BRIEF:
Copy all lines holding the word "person" from the entries.

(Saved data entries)
⟨

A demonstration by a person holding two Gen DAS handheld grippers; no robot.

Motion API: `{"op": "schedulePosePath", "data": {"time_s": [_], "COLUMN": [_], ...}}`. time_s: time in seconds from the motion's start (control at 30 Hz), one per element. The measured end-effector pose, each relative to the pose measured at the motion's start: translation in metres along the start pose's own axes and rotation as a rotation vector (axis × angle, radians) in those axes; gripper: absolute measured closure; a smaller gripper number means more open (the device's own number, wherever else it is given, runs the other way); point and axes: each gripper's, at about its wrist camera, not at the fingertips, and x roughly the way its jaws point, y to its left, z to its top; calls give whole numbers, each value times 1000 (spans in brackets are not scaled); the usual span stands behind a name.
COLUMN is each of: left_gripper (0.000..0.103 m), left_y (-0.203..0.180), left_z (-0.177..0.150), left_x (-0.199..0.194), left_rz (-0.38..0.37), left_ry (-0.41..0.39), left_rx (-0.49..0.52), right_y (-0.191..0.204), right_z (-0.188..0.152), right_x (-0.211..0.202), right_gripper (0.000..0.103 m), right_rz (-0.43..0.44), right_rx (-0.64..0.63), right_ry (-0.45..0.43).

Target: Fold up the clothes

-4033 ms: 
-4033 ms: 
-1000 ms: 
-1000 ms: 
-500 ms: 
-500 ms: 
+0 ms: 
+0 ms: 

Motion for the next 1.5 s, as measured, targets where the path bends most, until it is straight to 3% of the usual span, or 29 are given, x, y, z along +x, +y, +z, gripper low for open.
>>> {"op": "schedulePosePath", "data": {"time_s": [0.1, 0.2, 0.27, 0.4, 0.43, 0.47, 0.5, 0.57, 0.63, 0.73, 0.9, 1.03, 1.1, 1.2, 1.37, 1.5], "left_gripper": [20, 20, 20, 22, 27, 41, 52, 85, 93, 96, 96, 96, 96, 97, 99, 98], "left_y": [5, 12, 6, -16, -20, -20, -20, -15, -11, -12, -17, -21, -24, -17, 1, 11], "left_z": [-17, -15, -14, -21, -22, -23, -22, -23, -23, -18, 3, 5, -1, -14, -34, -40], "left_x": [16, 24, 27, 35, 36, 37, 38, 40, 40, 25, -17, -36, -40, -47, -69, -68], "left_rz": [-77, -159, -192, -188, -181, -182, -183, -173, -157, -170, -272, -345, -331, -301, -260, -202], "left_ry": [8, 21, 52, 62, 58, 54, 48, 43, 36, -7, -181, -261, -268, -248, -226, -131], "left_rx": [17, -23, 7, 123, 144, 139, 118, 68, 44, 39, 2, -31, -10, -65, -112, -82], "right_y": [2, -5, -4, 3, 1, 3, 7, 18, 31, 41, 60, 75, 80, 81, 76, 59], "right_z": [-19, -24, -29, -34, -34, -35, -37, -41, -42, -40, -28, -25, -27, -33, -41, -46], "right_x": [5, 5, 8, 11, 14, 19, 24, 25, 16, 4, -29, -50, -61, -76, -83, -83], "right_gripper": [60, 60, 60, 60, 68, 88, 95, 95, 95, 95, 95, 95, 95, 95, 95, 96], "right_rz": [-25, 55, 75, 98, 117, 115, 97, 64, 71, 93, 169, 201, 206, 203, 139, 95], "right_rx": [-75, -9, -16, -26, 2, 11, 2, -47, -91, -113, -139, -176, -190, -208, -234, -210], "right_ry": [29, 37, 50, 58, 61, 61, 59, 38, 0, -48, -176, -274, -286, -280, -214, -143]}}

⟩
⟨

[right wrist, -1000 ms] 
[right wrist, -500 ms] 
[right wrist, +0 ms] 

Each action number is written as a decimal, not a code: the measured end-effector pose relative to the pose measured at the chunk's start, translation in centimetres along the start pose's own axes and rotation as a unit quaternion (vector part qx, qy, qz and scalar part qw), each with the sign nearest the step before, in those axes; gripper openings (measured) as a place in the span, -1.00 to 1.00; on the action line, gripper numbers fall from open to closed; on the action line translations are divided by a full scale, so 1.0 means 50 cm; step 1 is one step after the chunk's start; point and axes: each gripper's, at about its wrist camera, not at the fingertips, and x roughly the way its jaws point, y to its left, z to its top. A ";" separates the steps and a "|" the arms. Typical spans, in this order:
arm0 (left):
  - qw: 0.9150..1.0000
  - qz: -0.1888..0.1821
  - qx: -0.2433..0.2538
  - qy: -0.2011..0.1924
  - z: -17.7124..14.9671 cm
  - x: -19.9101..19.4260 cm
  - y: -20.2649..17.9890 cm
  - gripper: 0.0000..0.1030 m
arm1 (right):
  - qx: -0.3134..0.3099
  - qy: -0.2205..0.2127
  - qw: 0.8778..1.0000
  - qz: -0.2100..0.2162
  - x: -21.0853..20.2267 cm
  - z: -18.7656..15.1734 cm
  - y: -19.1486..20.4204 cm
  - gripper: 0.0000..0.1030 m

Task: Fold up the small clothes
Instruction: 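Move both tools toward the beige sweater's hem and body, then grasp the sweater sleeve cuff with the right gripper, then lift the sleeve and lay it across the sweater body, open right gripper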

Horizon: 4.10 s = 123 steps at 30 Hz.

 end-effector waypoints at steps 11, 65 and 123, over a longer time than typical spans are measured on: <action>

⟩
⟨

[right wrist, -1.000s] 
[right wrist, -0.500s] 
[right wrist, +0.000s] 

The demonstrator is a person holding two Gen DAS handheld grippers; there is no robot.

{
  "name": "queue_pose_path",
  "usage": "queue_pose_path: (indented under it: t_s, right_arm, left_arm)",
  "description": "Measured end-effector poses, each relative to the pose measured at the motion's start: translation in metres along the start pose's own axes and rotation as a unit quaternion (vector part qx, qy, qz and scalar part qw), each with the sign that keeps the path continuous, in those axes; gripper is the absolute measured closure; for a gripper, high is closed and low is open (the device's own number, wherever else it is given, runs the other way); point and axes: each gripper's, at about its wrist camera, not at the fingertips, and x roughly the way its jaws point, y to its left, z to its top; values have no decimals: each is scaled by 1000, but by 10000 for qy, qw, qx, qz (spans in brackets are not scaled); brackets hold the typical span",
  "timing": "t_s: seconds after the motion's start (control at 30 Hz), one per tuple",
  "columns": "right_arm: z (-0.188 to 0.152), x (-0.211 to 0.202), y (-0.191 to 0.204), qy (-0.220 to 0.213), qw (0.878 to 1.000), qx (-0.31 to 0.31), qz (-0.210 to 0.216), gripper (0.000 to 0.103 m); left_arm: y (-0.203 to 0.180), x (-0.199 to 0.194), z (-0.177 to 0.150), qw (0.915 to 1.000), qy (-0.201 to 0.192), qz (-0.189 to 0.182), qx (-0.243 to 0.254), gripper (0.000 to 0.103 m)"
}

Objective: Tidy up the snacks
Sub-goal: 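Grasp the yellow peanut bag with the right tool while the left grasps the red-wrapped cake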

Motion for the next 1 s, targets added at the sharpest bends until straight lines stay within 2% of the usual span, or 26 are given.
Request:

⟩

WRITTEN ANSWER:
A demonstration by a person holding two Gen DAS handheld grippers; no robot.
The demonstrator is a person holding two Gen DAS handheld grippers; there is no robot.

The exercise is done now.